Ding Fen-gan, Liu Biao, Zhang Xin-hua, Xu Yan, Yu Bo, Zhang Ru-song, He Yan, Ma Heng-hui, Lu Zhen-feng, Zhou Xiao-jun
Department of Pathology, Nanjing General Hospital of Nanjing Command, Nanjing 210002, China.
Zhonghua Bing Li Xue Za Zhi. 2012 Mar;41(3):145-50. doi: 10.3760/cma.j.issn.0529-5807.2012.03.001.
To evaluate the prognostic significance of a new grading and scoring system (based on the new IASLC/ATS/ERS classification) in stage I pulmonary adenocarcinoma, as compared with the WHO grading system.
The clinicopathologic characteristics of 125 patients with stage I pulmonary adenocarcinoma primarily treated by surgical resection were reviewed retrospectively. All cases were classified according to the new IASLC/ATS/ERS classification and graded into three prognostic groups based on the new classification, the Sica scoring system and the WHO grading system, respectively. The differences in prognosis of the three groups were analyzed.
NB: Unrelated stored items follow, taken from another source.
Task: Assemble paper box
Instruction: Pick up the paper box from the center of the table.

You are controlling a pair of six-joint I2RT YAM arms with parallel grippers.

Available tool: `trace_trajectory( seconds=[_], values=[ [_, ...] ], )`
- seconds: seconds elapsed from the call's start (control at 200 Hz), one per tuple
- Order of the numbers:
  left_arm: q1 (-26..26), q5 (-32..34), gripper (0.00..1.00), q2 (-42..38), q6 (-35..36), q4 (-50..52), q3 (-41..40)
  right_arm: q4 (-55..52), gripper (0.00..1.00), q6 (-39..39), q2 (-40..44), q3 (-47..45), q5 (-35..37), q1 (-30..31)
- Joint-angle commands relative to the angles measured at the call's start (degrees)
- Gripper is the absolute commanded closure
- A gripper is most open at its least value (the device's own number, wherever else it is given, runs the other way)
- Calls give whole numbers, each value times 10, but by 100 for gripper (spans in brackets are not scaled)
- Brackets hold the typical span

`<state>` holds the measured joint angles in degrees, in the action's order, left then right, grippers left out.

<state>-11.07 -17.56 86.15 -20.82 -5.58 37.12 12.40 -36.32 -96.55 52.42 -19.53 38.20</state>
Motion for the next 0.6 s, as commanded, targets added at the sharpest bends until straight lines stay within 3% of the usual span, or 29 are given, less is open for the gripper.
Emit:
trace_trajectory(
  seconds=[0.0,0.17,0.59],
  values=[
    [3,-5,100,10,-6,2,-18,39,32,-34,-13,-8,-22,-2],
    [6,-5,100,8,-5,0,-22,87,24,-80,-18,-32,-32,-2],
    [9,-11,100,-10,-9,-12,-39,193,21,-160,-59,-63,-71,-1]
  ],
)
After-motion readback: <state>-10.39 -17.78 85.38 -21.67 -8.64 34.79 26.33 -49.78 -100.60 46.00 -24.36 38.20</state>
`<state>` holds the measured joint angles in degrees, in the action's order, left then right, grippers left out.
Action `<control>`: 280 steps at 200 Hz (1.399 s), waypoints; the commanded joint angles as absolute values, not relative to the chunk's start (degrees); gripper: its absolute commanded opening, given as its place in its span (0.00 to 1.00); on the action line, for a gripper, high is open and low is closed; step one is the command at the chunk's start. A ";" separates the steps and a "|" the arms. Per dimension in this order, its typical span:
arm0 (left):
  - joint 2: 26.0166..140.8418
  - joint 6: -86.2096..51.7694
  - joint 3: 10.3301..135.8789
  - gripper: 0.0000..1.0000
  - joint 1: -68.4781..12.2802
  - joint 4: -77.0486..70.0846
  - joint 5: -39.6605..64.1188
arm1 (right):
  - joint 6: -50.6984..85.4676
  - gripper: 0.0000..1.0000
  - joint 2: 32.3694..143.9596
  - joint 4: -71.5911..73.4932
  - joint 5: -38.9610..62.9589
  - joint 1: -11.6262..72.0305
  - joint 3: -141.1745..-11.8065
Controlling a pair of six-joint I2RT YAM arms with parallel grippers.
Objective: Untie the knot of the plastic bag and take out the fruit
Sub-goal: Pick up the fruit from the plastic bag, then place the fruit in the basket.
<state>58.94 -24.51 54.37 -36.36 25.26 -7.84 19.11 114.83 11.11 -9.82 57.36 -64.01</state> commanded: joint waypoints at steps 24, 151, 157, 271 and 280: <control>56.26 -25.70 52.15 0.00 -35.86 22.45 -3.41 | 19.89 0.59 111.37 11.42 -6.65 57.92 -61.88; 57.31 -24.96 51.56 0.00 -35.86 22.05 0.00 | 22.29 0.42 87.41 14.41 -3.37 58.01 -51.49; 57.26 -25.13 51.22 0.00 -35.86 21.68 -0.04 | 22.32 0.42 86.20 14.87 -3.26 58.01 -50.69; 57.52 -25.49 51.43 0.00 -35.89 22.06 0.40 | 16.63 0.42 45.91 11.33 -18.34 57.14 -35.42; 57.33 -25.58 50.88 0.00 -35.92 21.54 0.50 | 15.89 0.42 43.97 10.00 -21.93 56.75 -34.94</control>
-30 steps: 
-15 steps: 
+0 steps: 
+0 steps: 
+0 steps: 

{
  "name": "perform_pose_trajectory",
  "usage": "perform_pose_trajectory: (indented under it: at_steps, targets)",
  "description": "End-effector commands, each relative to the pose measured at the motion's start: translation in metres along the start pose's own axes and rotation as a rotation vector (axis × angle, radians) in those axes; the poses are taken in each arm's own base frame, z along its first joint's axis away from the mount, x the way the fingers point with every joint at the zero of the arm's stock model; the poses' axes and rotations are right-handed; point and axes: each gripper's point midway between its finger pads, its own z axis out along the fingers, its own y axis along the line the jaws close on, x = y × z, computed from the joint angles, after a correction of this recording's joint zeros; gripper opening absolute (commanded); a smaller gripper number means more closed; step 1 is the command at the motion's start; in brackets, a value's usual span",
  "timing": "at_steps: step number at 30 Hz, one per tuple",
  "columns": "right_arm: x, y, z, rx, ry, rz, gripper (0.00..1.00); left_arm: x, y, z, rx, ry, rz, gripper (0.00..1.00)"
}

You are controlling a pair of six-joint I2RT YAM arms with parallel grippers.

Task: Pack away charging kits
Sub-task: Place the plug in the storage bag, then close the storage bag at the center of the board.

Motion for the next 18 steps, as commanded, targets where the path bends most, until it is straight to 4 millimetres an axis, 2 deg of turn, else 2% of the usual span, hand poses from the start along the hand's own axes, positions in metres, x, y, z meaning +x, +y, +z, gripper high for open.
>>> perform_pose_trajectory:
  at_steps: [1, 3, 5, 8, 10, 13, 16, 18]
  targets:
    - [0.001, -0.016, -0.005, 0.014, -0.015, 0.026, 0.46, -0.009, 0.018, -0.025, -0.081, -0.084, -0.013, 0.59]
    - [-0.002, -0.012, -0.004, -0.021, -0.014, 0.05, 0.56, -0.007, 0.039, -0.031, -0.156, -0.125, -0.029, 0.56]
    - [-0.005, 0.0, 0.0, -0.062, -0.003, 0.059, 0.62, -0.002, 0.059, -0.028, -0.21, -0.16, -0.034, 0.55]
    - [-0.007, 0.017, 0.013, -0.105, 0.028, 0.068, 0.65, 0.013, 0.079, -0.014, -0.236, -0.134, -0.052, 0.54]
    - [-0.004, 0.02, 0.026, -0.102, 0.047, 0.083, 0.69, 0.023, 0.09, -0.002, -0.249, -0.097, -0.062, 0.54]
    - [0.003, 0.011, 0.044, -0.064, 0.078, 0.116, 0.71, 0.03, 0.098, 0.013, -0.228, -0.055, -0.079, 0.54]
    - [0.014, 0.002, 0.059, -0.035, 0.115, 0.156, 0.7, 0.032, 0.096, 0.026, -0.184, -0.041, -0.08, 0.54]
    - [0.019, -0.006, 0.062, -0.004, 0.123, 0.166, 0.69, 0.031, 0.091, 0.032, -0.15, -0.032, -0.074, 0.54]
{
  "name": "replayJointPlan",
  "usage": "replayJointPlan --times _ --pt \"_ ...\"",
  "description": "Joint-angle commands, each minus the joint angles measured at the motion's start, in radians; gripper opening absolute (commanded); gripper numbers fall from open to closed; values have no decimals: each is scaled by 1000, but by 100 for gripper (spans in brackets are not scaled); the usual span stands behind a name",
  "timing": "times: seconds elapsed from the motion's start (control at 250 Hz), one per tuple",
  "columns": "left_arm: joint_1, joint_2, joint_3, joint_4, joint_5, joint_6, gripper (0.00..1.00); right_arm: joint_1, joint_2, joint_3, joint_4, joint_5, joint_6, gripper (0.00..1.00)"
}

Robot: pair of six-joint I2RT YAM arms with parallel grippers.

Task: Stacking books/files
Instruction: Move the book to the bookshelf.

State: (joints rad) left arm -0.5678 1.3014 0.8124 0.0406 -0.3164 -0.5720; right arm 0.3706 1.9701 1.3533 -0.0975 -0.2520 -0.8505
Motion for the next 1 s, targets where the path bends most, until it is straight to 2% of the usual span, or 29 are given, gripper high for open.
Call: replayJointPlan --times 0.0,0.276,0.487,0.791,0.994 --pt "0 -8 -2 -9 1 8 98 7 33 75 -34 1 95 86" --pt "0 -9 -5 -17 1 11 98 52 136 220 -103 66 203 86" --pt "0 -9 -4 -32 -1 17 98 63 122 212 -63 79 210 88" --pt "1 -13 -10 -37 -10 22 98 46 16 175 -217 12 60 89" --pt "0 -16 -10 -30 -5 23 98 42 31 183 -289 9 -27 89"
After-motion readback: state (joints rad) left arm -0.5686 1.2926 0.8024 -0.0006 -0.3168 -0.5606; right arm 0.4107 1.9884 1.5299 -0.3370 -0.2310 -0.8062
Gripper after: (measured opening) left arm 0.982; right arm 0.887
There was a statistically significant correlation between the new grading system and the WHO grading system (P = 0.000). Both of them showed negative correlation with overall survival. The new scoring system however better correlated with disease recurrence and/or metastasis (P = 0.855, P = 0.073 versus P = 0.011). According to univariate Log-rank test, the prognosis correlated with tumor size (P = 0.004), clinical stage (P = 0.000), the WHO grading (P = 0.020), the new grading system (P = 0.000), the new scoring system (P = 0.000), vascular invasion (P = 0.021), and recurrence and/or metastasis (P = 0.000). The Cox regression analysis demonstrated that clinical stage (P = 0.014), the new grading system (P = 0.047), the new scoring system (P = 0.043), and recurrence and/or metastasis (P = 0.018) were significantly independent poor prognostic factors.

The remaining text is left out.